Elusive thoughts often invade my mind, I’m constantly plagued by a thousand thoughts in a single moment, combining into an almost unbearable cacophony of indecipherable sounds. My mind never seems to find its moment of solitude and respite.
It is an odd thing to be afflicted with, true whilst creativity is often one of the benefits of a restless mind, it oft leads to over thinking and over analysing mundane situations, which then leads me in a viscous circle of vain attempts to dull and still my mind, in order to be able to focus on the task that lays before me.
However, when I seek to put words to action, when I choose to grab the proverbial quill and parchment and give voice to my thoughts, the thoughts, and indeed the words themselves become elusive.
It oft leads to confusing moments where I am unable to equate myself with the world that surrounds me, where the most logical task becomes an unbearable overcomplicated entanglement for which I find no solution to.
This leads me to often procrastinate when it comes to chasing the dream, for decades, I have wished and dreamed to pay my bills with a stroke of a quill. Words have enthralled me for as long as I can remember, and to be able to feed my family with a mere stroke of a pen is one of my oldest yearnings.
However, a lack of confidence means that I place doubt upon my own expression, and I continue to stoke the flames of the dragon, yet refusing to feel the heat. Perhaps that will be my legacy in the future, desire without premise, dreaming without realisation.
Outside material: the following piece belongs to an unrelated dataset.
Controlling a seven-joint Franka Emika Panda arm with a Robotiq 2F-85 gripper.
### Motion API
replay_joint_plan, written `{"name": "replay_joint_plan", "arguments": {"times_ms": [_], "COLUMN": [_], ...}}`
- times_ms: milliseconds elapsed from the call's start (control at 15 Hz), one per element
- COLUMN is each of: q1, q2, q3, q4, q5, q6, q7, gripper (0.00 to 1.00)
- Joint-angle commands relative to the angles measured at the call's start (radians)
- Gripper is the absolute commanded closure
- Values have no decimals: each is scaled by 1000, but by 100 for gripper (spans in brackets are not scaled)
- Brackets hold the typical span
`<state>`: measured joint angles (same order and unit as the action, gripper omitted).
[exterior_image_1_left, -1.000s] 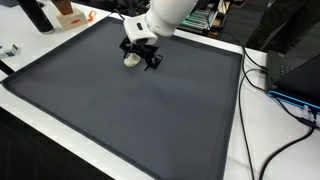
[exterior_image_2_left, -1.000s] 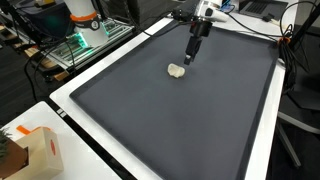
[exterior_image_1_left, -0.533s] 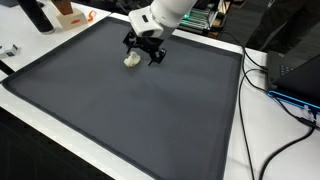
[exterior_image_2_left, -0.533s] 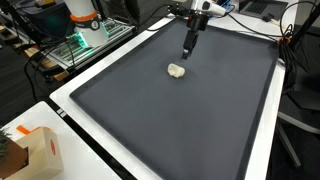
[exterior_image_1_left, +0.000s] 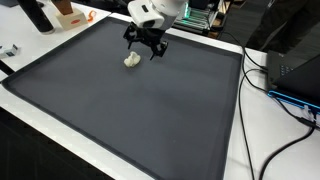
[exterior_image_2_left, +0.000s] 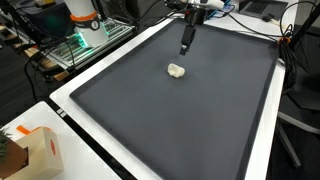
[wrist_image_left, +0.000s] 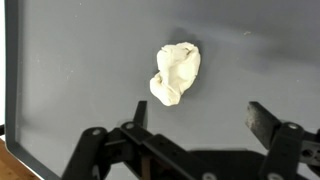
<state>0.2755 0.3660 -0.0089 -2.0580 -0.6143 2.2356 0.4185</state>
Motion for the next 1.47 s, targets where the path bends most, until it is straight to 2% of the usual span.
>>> {"name": "replay_joint_plan", "arguments": {"times_ms": [0, 667, 1000, 1400], "q1": [-40, -113, -159, -198], "q2": [-60, -147, -185, -214], "q3": [29, 39, 22, 5], "q4": [-49, -50, -37, -17], "q5": [63, 290, 448, 581], "q6": [1, -2, -13, -27], "q7": [-63, -180, -101, 37], "gripper": [0, 0, 0, 0]}}
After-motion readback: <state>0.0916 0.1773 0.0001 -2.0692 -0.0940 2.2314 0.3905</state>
Even now as I put words to thoughts, I find myself almost unable to stop myself from going off on a seemingly endless tangent, perhaps my problem is simply a font of creativity with no direct path, an abundance of water with no path is a puddle, yet dig a trench and set a path, and that puddle will eventually become a river.
My aspiration is not often my inspiration, it is hard for me to define where my inspiration comes from, at times it really is just random musings, whilst other times, I have to delve into the darkest corners of my emotions, of my soul, just to be able to ascribe to words the emotions that lay simmering within.
Elusive words oft haunt me, like a phantom, a spectre that you can see out of the corner of your eyes yet quietly dismiss, as nothing more than a trick of the light, yet your mind knows otherwise.
Today was the time to place a restriction to the amount of words that elude me, and with this blog, I hope to set myself on the path where dreams become reality, and where bills are paid by the fluid movement of a quill on a piece of parchment.
Always dream, and place your efforts upon making your dreams a reality.